Task | Needed from the data below: every line from the one with "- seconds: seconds" up to and including the one with "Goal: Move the", repeated exactly and with nothing else.
· · · · · · ·
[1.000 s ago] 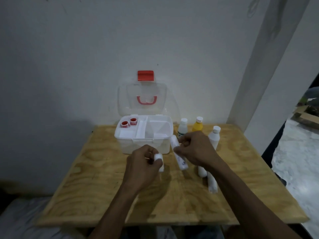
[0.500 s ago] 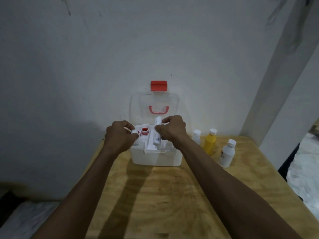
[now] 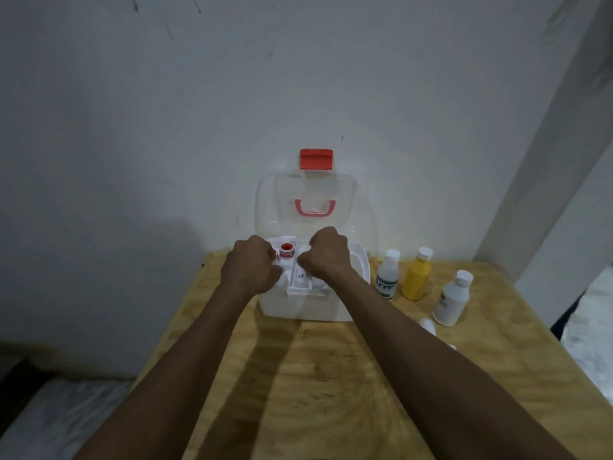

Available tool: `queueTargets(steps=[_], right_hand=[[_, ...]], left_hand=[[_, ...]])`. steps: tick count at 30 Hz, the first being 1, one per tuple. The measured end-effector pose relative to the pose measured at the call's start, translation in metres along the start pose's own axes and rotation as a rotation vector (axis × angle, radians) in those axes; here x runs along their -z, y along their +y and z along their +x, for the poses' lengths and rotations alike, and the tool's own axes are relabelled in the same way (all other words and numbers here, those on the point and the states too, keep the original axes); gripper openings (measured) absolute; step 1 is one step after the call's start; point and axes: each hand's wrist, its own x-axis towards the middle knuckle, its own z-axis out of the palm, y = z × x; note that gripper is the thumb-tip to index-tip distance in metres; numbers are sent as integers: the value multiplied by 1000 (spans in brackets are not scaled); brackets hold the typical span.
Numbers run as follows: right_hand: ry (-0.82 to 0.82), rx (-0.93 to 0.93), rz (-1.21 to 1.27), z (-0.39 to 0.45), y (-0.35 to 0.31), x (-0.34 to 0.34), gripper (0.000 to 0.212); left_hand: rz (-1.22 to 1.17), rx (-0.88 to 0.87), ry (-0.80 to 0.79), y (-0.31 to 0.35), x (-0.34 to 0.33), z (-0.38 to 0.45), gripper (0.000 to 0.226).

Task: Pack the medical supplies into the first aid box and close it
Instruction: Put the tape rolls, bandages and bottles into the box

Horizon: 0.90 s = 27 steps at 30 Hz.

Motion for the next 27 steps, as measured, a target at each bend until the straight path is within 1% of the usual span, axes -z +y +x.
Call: queueTargets(steps=[2, 5, 11, 13, 15, 18, 21, 23, 26, 27], right_hand=[[2, 30, -17, -1, 2, -1, 35], [9, 68, -15, -3, 4, 0, 33], [72, 126, 35, -19, 9, 24, 35], [61, 117, 87, -29, 17, 35, 32], [34, 98, 148, -41, 28, 48, 29], [33, 101, 172, -69, 51, 74, 26], [84, 77, 174, -95, 85, 101, 16], [136, 12, 163, -107, 111, 118, 11], [228, -64, -5, -116, 151, 138, 15], [234, -93, -64, -117, 164, 142, 17]], left_hand=[[-4, -8, 25, -2, -3, 0, 37], [-30, -1, 58, -4, -8, -1, 40], [-74, -48, 192, 0, -7, -21, 35], [-127, -72, 201, 10, -6, -36, 34], [-183, -104, 161, 20, -8, -54, 33], [-279, -127, 44, 34, -16, -83, 29], [-344, -158, -65, 49, -32, -105, 27], [-357, -176, -147, 60, -45, -116, 28], [-349, -213, -229, 82, -67, -124, 30], [-343, -216, -245, 90, -75, -124, 32]])
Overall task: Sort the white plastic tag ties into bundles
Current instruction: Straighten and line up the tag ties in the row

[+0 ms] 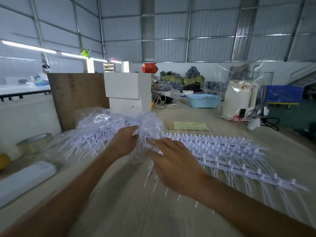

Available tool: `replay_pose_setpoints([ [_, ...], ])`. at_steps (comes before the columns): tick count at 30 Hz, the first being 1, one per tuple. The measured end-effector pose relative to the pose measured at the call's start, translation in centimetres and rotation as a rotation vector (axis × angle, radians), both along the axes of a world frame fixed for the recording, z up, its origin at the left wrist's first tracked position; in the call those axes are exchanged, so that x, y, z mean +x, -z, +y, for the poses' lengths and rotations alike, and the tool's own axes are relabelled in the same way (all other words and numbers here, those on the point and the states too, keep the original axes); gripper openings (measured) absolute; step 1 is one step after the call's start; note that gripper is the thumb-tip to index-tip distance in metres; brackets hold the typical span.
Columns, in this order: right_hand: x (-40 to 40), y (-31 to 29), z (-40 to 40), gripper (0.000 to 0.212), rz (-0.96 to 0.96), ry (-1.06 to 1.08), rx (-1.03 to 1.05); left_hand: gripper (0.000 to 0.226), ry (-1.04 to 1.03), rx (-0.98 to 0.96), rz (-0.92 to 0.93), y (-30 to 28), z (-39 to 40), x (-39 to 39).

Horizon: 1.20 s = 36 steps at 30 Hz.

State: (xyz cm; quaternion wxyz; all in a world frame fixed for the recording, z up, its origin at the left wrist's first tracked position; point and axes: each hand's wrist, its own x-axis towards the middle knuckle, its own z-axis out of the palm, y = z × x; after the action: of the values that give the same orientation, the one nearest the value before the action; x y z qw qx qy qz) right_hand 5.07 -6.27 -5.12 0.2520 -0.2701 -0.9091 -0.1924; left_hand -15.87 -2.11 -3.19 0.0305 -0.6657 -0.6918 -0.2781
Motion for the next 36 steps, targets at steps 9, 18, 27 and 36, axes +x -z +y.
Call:
replay_pose_setpoints([
  [9, 16.7, 1.7, 2.1, 0.029, 0.110, 0.371, -0.381, 0.021, 0.165, 0.015, 0.427, 0.7, -2.9, 8.1],
  [18, 22.7, 3.8, 2.8, 0.019, 0.187, 0.367, -0.409, 0.029, 0.093, -0.032, 0.498, 6.2, -0.8, 10.1],
  [27, 23.8, 3.8, 2.8, 0.016, 0.300, 0.362, -0.397, 0.021, 0.121, 0.089, 0.071, 5.9, -1.7, 9.5],
  [36, 24.2, 3.6, 2.5, 0.017, 0.365, 0.360, -0.382, 0.043, 0.230, 0.049, 0.232, 7.1, -0.9, 10.2],
])
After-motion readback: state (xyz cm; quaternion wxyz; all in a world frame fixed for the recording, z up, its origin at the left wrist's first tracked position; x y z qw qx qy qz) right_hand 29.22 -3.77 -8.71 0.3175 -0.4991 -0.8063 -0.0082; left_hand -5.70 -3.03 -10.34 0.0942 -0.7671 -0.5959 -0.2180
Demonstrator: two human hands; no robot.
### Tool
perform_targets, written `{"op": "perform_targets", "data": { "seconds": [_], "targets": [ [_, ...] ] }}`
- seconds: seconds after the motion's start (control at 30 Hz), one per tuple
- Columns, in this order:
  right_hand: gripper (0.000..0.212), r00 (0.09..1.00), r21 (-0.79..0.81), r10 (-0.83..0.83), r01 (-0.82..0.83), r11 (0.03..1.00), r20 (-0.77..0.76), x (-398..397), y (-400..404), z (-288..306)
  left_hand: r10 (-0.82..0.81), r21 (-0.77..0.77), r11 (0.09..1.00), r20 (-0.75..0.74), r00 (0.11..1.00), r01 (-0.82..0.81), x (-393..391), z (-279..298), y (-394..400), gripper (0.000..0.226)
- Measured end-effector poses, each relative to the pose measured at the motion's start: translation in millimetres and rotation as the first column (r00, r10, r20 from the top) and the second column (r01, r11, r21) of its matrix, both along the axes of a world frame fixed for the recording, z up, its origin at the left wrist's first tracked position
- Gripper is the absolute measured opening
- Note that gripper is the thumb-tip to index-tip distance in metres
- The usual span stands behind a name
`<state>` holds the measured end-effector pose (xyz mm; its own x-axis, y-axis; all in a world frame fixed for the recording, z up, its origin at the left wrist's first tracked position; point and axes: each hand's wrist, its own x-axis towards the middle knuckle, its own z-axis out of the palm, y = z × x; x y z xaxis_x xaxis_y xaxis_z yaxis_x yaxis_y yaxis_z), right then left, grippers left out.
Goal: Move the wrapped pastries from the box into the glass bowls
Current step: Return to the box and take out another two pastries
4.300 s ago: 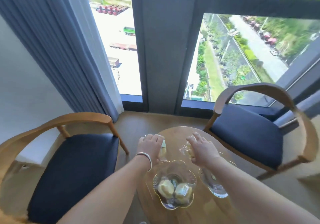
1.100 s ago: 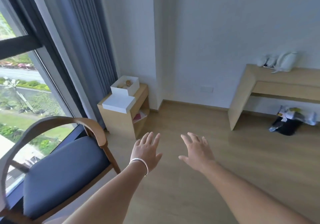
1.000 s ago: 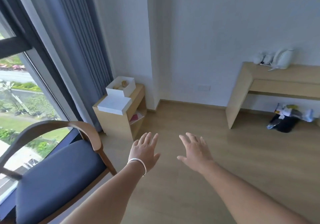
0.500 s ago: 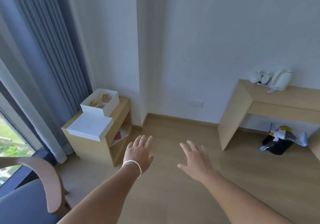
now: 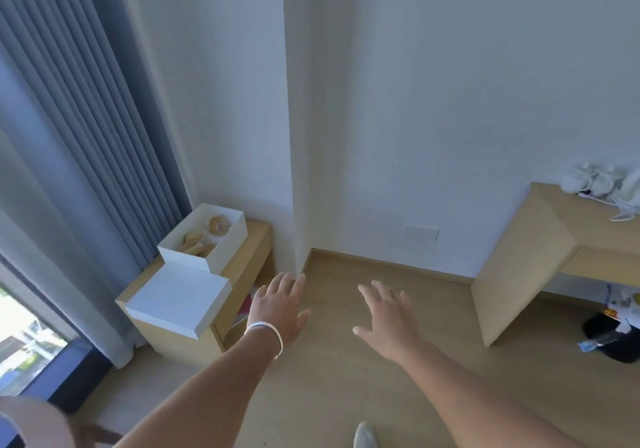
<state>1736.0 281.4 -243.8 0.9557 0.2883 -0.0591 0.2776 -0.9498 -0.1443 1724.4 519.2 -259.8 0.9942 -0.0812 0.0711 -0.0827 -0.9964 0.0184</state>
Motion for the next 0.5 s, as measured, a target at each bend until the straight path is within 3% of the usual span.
{"op": "perform_targets", "data": {
  "seconds": [0.5],
  "targets": [
    [0.080,0.978,0.046,0.204,-0.206,0.977,0.040,286.0,16.0,5.1,0.184,0.109,0.977,0.009,0.983,-0.184,239.1,25.9,14.5,0.069]
  ]
}}
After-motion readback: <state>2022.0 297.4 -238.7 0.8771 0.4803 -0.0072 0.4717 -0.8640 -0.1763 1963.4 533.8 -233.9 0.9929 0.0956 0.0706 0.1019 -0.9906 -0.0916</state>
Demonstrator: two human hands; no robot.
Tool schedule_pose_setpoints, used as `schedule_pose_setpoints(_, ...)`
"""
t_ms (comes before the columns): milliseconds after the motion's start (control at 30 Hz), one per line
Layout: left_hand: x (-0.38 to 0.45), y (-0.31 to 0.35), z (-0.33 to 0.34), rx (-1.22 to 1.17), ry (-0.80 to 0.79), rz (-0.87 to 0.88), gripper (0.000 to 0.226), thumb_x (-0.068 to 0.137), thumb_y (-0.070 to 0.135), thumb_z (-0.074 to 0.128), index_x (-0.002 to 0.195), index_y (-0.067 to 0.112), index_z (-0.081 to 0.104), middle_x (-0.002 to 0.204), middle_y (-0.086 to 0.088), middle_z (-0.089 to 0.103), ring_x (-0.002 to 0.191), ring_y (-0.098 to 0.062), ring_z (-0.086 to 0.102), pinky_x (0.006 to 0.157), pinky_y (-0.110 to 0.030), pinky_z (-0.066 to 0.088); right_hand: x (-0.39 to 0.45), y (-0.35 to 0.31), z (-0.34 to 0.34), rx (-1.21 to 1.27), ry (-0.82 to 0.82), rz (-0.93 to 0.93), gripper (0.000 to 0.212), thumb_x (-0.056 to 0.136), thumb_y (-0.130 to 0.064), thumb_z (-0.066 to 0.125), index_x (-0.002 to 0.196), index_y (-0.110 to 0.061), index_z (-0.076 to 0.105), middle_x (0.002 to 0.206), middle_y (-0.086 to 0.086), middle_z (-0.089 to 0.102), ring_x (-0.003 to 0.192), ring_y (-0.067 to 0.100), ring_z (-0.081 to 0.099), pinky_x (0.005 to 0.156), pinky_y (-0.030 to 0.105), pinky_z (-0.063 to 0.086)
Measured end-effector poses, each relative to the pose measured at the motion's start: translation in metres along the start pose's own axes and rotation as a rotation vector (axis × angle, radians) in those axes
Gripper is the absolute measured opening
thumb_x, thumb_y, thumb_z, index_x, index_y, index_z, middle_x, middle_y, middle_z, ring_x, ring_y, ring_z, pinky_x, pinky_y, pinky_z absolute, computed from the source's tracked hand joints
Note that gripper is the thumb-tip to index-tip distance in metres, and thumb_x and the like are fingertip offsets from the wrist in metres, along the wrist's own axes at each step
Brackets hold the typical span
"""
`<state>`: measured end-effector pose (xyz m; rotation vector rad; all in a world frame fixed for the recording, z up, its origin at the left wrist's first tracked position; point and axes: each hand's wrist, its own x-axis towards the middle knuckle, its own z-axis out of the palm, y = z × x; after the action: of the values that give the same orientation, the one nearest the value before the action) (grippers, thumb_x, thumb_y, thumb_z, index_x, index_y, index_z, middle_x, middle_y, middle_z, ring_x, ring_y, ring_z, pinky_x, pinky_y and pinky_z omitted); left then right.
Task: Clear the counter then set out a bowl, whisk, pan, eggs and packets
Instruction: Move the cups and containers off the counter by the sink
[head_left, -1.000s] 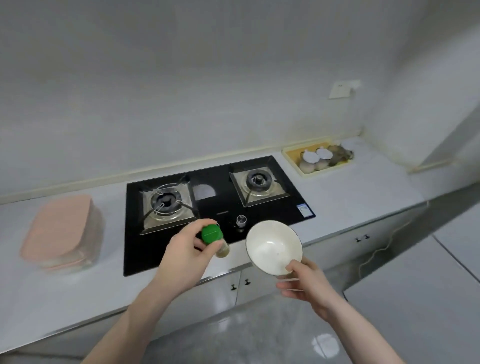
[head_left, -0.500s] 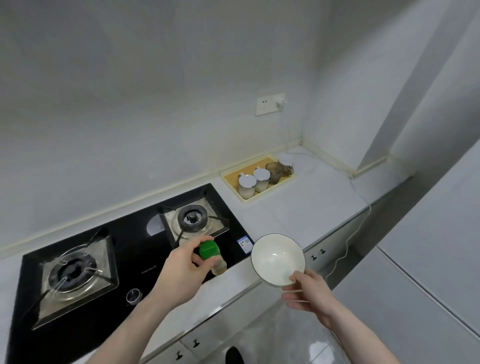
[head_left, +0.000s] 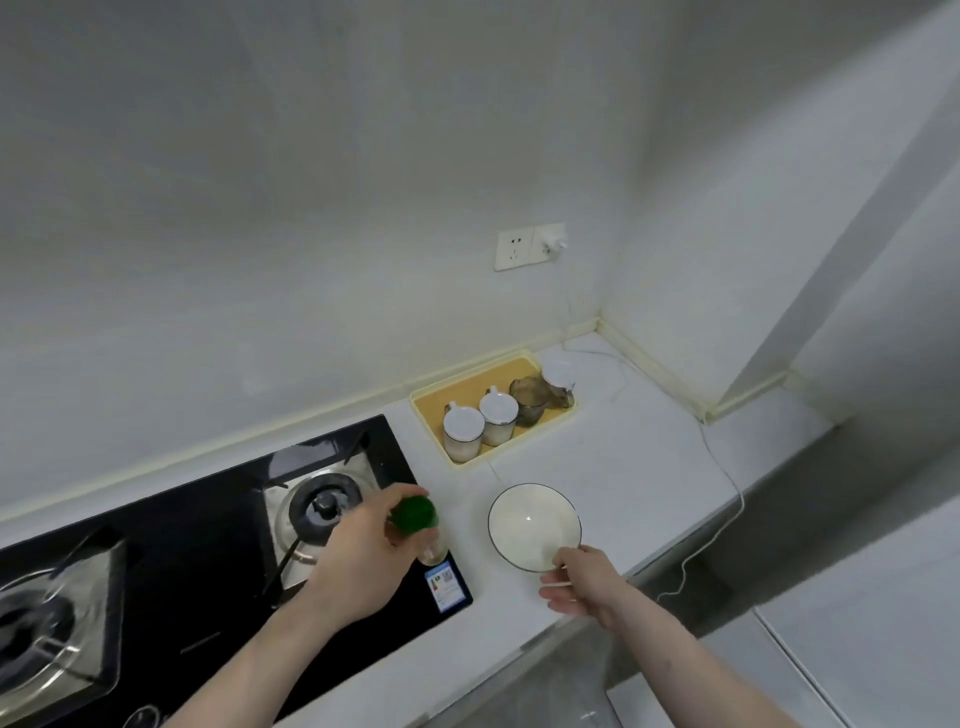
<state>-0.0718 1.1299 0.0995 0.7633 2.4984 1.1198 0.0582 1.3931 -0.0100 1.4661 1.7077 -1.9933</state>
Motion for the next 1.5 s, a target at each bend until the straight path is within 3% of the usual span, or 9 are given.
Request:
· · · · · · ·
Worked solution |
- seconds: seconds after the motion's start (control at 30 Hz), one per tuple
- Columns, in this order:
  right_hand: gripper (0.000..0.212), r00 (0.09..1.00), r21 (-0.79..0.81), r10 (-0.83..0.83), r01 (-0.82..0.83), r11 (0.03..1.00), r20 (-0.77..0.76), x (-398..397), y (-400..404), z (-288..306)
  left_hand: r10 (-0.82..0.81), r21 (-0.77..0.77), r11 (0.09..1.00), r20 (-0.75..0.74), r00 (0.11..1.00), r01 (-0.82..0.81), x (-393..391), z (-279..298), y (-394..400), gripper (0.000..0.226)
- Measured end-effector poses, each relative to the pose measured at the motion's start: translation in millimetres and rotation as the first column (r00, r10, r20 from the top) and the second column (r01, r11, r21) of its matrix, both along the axes of a world frame fixed for the recording, z up, its origin at the left wrist's first tracked position
- Gripper is the absolute measured opening
- Note that gripper is the thumb-tip to index-tip distance in metres
- The usual span stands behind a name
`<state>` holds the measured end-effector pose (xyz mm; its own x-axis, y-axis; all in a world frame fixed for the recording, z up, its origin at the left wrist's first tracked position; point and axes: each hand's wrist, its own x-axis towards the middle knuckle, its own z-axis out of the palm, y = z × x; x y z xaxis_x xaxis_y xaxis_z yaxis_x yaxis_y yaxis_z), right then left, grippers left out.
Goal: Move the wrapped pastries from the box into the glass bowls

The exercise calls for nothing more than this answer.